Brief
Reproduce all of the data exactly as written.
★ ★ ★ ★ ★
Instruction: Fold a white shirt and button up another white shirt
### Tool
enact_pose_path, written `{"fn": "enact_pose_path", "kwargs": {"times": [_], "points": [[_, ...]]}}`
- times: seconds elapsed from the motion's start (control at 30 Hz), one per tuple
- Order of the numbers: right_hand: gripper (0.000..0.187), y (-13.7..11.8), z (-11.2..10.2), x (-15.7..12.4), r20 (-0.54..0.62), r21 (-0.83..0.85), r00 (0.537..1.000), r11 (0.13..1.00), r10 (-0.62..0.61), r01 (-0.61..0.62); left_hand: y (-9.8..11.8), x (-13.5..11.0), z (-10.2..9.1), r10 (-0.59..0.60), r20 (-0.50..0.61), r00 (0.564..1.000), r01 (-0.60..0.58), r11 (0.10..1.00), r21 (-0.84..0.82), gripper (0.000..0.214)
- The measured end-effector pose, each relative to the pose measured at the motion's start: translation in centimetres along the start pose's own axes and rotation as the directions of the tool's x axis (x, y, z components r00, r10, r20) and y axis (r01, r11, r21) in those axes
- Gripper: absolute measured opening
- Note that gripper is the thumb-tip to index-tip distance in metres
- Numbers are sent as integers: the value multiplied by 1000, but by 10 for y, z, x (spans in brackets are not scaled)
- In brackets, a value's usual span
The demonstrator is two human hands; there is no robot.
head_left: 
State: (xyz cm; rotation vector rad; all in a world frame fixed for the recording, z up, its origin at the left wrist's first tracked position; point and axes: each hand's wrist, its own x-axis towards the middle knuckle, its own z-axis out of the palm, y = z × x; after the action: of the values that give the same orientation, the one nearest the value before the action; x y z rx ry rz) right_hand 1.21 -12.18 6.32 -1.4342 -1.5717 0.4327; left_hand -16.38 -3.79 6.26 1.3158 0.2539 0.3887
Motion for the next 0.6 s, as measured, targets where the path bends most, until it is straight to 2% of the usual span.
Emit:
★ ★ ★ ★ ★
Answer box
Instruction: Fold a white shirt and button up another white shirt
### Tool
enact_pose_path, written `{"fn": "enact_pose_path", "kwargs": {"times": [_], "points": [[_, ...]]}}`
- times: seconds elapsed from the motion's start (control at 30 Hz), one per tuple
- Order of the numbers: right_hand: gripper (0.000..0.187), y (-13.7..11.8), z (-11.2..10.2), x (-15.7..12.4), r20 (-0.54..0.62), r21 (-0.83..0.85), r00 (0.537..1.000), r11 (0.13..1.00), r10 (-0.62..0.61), r01 (-0.61..0.62); left_hand: y (-9.8..11.8), x (-13.5..11.0), z (-10.2..9.1), r10 (-0.59..0.60), r20 (-0.50..0.61), r00 (0.564..1.000), r01 (-0.60..0.58), r11 (0.10..1.00), r21 (-0.84..0.82), gripper (0.000..0.214)
- The measured end-effector pose, each relative to the pose measured at the motion's start: translation in centimetres along the start pose's own axes and rotation as the directions of the tool's x axis (x, y, z components r00, r10, r20) and y axis (r01, r11, r21) in those axes
- Gripper: absolute measured opening
- Note that gripper is the thumb-tip to index-tip distance in metres
- Numbers are sent as integers: the value multiplied by 1000, but by 10 for y, z, x (spans in brackets are not scaled)
- In brackets, a value's usual span
The demonstrator is two human hands; there is no robot.
head_left: 
State: (xyz cm; rotation vector rad; all in a world frame fixed for the recording, z up, its origin at the left wrist's first tracked position; point and axes: each hand's wrist, its own x-axis towards the middle knuckle, its own z-axis out of the palm, y = z × x; after the action: of the values that give the same orientation, the one nearest the value before the action; x y z rx ry rz) right_hand 1.21 -12.18 6.32 -1.4342 -1.5717 0.4327; left_hand -16.38 -3.79 6.26 1.3158 0.2539 0.3887
Motion for the next 0.6 s, as measured, targets where the path bends most, until it is straight to 2% of the usual span.
Emit:

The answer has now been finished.